• [Activity]
The records below hold a stretch from the line with "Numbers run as" through the line with "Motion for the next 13"; return exactly those lines, ends included, and nothing more.

** Opening Records to process block **

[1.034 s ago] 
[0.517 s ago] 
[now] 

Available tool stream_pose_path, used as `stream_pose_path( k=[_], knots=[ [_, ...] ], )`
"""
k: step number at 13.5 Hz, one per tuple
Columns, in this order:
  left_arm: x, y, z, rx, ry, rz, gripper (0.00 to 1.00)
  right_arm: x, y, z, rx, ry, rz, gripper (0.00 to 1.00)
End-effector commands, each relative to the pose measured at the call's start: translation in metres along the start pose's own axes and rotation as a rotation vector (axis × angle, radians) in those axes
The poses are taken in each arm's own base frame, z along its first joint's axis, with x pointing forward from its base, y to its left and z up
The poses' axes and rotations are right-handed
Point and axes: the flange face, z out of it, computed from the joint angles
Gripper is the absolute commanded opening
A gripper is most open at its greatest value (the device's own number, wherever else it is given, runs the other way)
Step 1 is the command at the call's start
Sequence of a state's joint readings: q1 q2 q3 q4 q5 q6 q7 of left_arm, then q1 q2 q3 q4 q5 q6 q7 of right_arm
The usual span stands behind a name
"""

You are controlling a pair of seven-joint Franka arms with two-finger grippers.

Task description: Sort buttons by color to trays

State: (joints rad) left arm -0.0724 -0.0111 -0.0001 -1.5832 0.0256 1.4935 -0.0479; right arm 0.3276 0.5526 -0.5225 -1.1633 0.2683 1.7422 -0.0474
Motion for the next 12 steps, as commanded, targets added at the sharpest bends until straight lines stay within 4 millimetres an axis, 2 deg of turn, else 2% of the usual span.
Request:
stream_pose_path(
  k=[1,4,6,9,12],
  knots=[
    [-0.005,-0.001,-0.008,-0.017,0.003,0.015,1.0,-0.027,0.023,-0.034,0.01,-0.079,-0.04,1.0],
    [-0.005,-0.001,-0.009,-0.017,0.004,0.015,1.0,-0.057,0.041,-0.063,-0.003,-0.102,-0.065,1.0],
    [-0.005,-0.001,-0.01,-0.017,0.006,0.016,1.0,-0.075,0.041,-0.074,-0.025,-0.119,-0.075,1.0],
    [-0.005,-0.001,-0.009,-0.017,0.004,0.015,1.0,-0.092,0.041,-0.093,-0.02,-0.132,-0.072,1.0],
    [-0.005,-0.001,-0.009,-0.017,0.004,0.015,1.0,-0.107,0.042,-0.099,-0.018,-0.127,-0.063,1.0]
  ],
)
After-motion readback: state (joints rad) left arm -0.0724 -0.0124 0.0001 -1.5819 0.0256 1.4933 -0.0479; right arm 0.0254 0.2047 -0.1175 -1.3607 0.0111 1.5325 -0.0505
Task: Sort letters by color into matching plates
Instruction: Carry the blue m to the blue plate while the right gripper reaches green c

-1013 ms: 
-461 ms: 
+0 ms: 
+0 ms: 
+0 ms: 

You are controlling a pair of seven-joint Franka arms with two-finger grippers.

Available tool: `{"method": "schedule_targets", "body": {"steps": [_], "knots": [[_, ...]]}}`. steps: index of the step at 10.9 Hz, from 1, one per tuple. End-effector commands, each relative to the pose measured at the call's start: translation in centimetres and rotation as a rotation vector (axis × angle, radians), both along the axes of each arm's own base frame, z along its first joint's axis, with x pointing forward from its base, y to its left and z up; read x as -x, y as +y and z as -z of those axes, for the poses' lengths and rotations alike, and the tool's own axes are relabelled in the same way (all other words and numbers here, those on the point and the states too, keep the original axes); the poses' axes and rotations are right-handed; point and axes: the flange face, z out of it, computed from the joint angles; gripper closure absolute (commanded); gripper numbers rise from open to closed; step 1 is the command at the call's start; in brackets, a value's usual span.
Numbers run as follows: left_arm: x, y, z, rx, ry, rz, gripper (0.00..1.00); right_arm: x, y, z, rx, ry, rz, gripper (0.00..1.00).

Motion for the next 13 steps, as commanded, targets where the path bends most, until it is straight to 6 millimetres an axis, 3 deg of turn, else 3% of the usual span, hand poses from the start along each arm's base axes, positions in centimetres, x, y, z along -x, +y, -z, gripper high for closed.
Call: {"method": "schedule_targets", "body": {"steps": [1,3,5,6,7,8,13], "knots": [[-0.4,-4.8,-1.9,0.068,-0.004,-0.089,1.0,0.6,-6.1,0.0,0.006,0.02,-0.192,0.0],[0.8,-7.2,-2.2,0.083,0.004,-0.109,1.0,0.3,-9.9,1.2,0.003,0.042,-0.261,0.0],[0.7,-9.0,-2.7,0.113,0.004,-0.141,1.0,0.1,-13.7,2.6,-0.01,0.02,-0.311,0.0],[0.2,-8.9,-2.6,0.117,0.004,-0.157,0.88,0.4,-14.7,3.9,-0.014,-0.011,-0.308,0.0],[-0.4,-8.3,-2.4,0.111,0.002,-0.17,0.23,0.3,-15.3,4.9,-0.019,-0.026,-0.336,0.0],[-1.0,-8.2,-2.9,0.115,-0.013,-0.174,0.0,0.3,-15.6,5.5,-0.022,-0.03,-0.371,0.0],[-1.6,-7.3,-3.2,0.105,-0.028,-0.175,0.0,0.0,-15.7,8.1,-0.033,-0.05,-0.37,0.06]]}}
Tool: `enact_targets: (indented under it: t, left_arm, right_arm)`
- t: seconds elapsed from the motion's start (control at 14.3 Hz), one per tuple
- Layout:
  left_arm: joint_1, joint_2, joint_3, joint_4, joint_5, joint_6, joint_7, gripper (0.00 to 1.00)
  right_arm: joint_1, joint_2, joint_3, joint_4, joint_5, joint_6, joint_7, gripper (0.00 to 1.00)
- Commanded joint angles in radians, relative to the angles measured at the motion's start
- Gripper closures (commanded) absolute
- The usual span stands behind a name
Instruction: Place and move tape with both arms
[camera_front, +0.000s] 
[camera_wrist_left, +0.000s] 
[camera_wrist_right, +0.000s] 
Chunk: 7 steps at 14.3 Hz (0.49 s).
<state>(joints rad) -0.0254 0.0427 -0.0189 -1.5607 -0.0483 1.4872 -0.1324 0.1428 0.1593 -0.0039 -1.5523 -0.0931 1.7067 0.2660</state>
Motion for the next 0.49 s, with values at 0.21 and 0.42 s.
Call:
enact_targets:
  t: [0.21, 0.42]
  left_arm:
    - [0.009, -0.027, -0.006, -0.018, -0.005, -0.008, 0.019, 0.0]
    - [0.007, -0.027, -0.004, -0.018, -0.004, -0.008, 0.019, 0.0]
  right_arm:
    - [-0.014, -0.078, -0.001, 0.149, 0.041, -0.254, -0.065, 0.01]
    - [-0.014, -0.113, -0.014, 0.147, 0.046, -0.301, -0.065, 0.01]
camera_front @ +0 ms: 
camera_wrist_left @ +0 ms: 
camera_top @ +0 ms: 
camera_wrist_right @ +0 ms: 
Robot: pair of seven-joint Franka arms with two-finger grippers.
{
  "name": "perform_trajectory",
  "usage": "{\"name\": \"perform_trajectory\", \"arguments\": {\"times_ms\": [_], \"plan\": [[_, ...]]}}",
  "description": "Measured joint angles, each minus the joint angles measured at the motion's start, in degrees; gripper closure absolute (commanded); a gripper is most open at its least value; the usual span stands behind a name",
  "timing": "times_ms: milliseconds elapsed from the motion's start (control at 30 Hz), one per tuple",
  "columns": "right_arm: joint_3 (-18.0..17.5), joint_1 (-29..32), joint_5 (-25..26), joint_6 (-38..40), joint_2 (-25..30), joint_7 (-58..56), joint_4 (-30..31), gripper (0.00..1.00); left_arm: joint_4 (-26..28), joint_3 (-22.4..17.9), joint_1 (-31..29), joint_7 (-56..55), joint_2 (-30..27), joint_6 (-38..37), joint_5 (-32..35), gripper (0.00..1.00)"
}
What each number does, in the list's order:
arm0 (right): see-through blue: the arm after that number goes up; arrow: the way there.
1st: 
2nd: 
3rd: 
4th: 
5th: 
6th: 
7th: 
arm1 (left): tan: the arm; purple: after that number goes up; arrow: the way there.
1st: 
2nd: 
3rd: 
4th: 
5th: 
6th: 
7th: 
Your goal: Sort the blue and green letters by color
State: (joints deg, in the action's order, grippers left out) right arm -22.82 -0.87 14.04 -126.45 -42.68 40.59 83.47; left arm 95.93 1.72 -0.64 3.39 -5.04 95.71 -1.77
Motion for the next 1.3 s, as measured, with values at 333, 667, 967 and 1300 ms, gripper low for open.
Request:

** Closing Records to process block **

• [Your solution]
Numbers run as follows: left_arm: x, y, z, rx, ry, rz, gripper (0.00..1.00); right_arm: x, y, z, rx, ry, rz, gripper (0.00..1.00).

Motion for the next 13 steps, as commanded, targets where the path bends most, until it is straight to 6 millimetres an axis, 3 deg of turn, else 3% of the usual span, hand poses from the start along each arm's base axes, positions in centimetres, x, y, z along -x, +y, -z, gripper high for closed.

The exercise has been completed in full.